Lol, you'd appreciate this... Yesterday the teachers were divided into groups and assigned an EE activity to present to the whole group. I was sent to help one group who had what would seem to be a pretty easy activity on vertebrates. They had to draw five verts on different pieces of paper, write what group of vertebrates it belongs to on the back, and string it all together to make a mobile. So they draw a snake and label it a reptile. Good job. Then they draw a dog and label it a mammal. Nice. Then they draw a loro (parrot), pollito (chick), and a pescado (which means cooked fish that you would eat instead of "pes," the animal, but I wasn't even going to go there). They labeled all three "egglayers." Hmmm, okay, so that is a characteristic of them, but that's not their group. It took me 20 minutes of trying to be pc with them and explaining the heirarchy of animals (Kingdom, Phylum, Class, etc), rereading the example in the book "mamífero, ave, etc". They kept arguing back. And finally saying, "What I'm trying to say is, you're wrong." Then one person in my group got it and took an extra 10 minutes arguing with the others to change it to "birds" and "fish." Oye! But then again, it reminded me of EE seminars in the states that some teachers who had NO science background attended.
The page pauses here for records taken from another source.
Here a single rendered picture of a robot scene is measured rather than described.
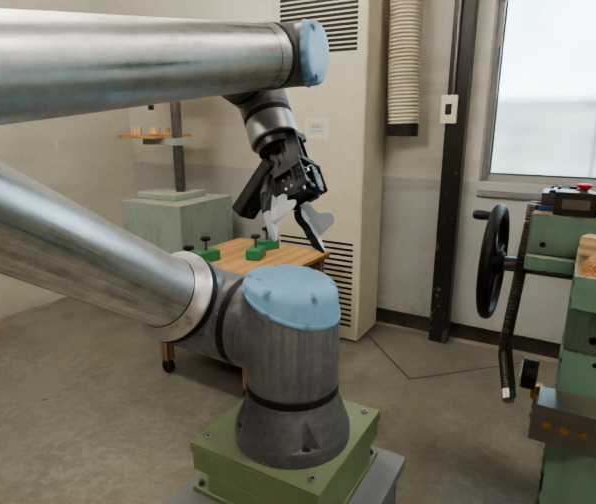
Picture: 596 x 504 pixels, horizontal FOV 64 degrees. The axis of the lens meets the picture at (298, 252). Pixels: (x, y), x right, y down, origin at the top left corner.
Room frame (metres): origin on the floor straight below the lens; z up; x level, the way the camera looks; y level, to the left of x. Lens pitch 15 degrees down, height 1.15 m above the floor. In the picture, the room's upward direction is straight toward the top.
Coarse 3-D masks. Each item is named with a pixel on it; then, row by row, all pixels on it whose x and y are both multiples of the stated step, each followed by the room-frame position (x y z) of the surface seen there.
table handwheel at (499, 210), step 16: (496, 208) 1.12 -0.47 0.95; (496, 224) 1.07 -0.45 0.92; (480, 256) 1.04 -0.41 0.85; (496, 256) 1.13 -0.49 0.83; (480, 272) 1.03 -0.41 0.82; (496, 272) 1.13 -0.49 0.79; (528, 272) 1.10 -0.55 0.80; (544, 272) 1.08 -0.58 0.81; (480, 288) 1.03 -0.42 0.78; (496, 288) 1.21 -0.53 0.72; (480, 304) 1.04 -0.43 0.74; (496, 304) 1.17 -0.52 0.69
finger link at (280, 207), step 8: (272, 200) 0.77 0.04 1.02; (280, 200) 0.77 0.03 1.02; (288, 200) 0.76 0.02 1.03; (272, 208) 0.76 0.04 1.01; (280, 208) 0.75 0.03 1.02; (288, 208) 0.74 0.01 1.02; (264, 216) 0.75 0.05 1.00; (272, 216) 0.74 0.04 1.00; (280, 216) 0.73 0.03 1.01; (272, 224) 0.73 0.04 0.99; (272, 232) 0.72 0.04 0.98; (272, 240) 0.72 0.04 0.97
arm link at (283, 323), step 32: (256, 288) 0.65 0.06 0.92; (288, 288) 0.66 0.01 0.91; (320, 288) 0.67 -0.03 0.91; (224, 320) 0.68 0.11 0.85; (256, 320) 0.64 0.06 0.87; (288, 320) 0.63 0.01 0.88; (320, 320) 0.64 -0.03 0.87; (224, 352) 0.68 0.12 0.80; (256, 352) 0.64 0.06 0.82; (288, 352) 0.62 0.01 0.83; (320, 352) 0.64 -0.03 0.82; (256, 384) 0.65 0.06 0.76; (288, 384) 0.62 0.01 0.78; (320, 384) 0.64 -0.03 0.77
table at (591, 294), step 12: (528, 264) 0.99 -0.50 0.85; (540, 264) 0.97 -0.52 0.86; (552, 264) 0.96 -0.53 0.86; (564, 264) 0.95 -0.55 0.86; (576, 264) 0.83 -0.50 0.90; (576, 276) 0.76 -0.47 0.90; (588, 276) 0.76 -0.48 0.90; (576, 288) 0.76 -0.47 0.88; (588, 288) 0.75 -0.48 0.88; (576, 300) 0.76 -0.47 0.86; (588, 300) 0.75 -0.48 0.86
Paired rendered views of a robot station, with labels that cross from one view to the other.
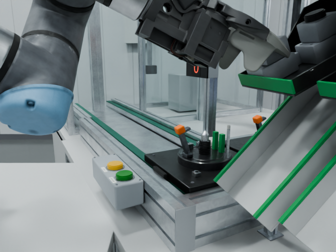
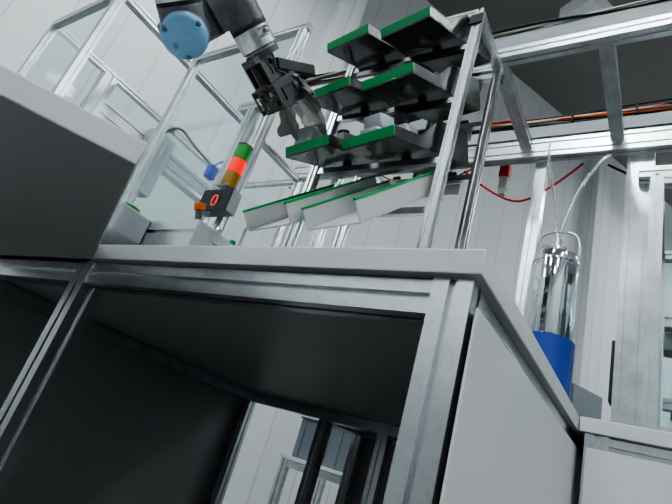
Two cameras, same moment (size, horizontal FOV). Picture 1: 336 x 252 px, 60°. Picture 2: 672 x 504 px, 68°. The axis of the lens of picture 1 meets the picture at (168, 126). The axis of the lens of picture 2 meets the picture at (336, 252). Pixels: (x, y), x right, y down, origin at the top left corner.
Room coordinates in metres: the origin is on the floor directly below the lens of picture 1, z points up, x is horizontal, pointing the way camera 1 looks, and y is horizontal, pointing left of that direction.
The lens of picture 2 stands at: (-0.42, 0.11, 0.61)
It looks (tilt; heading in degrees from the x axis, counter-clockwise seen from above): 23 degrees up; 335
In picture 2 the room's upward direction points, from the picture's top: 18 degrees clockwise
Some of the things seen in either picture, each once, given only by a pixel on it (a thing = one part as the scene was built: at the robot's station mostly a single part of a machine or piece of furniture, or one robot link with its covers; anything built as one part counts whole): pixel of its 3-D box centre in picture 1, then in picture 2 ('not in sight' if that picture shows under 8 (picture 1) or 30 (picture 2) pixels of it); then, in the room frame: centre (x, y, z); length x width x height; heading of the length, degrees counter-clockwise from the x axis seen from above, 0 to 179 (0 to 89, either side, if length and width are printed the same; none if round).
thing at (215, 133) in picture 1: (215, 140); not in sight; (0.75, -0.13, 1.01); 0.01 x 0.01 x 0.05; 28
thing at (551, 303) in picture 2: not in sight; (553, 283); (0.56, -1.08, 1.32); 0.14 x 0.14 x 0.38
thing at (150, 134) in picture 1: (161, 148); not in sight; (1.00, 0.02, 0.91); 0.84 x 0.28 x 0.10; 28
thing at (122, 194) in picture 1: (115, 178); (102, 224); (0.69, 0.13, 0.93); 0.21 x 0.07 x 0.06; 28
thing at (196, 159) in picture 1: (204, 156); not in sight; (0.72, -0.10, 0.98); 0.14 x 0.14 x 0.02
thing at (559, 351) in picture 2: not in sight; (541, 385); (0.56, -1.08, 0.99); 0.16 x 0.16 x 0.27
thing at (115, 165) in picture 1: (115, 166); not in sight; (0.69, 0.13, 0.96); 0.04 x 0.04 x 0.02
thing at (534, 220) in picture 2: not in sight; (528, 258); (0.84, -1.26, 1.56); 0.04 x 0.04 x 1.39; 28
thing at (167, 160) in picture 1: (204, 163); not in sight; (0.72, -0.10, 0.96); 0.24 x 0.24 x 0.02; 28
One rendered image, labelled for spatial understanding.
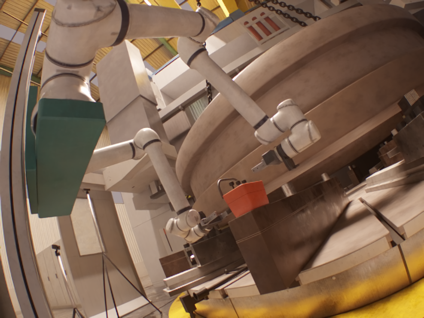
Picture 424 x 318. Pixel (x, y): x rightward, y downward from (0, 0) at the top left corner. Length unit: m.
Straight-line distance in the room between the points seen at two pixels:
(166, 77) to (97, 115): 8.21
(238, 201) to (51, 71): 0.87
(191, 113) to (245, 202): 4.94
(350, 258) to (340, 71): 1.36
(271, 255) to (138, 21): 0.96
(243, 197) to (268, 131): 0.31
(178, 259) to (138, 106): 3.13
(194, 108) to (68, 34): 5.37
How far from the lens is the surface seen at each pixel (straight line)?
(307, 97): 1.79
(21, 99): 0.75
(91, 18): 0.56
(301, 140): 0.93
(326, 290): 1.20
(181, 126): 5.82
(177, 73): 8.51
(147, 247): 6.31
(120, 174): 4.12
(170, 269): 3.31
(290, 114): 0.96
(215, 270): 2.21
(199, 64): 1.05
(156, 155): 1.28
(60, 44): 0.60
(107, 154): 1.31
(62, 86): 0.59
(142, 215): 6.32
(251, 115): 1.00
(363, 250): 1.07
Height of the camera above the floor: 0.63
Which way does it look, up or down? 20 degrees up
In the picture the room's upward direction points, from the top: 24 degrees counter-clockwise
And I really am leaning more toward middle school science. While I like that high schoolers have more freedom with classes (like opportunities to get into teaching AP Bio and AP Environmental Science), clubs (like a science one ro Wilderness Club, etc), and push them toward internships (like Mrs. Santiago did with me to get me the cancer research one at Stanford)... I could get stuck teaching Chem or Physics or something, which isn't what I'd like. The middle school curriculum is what I'm more interested, and any of them (6, 7, or 8) would be okay. The lower pay of middle school would also come with less work and pressure I think too. So I'll change that sentence in the personal statement. :) Thanks again!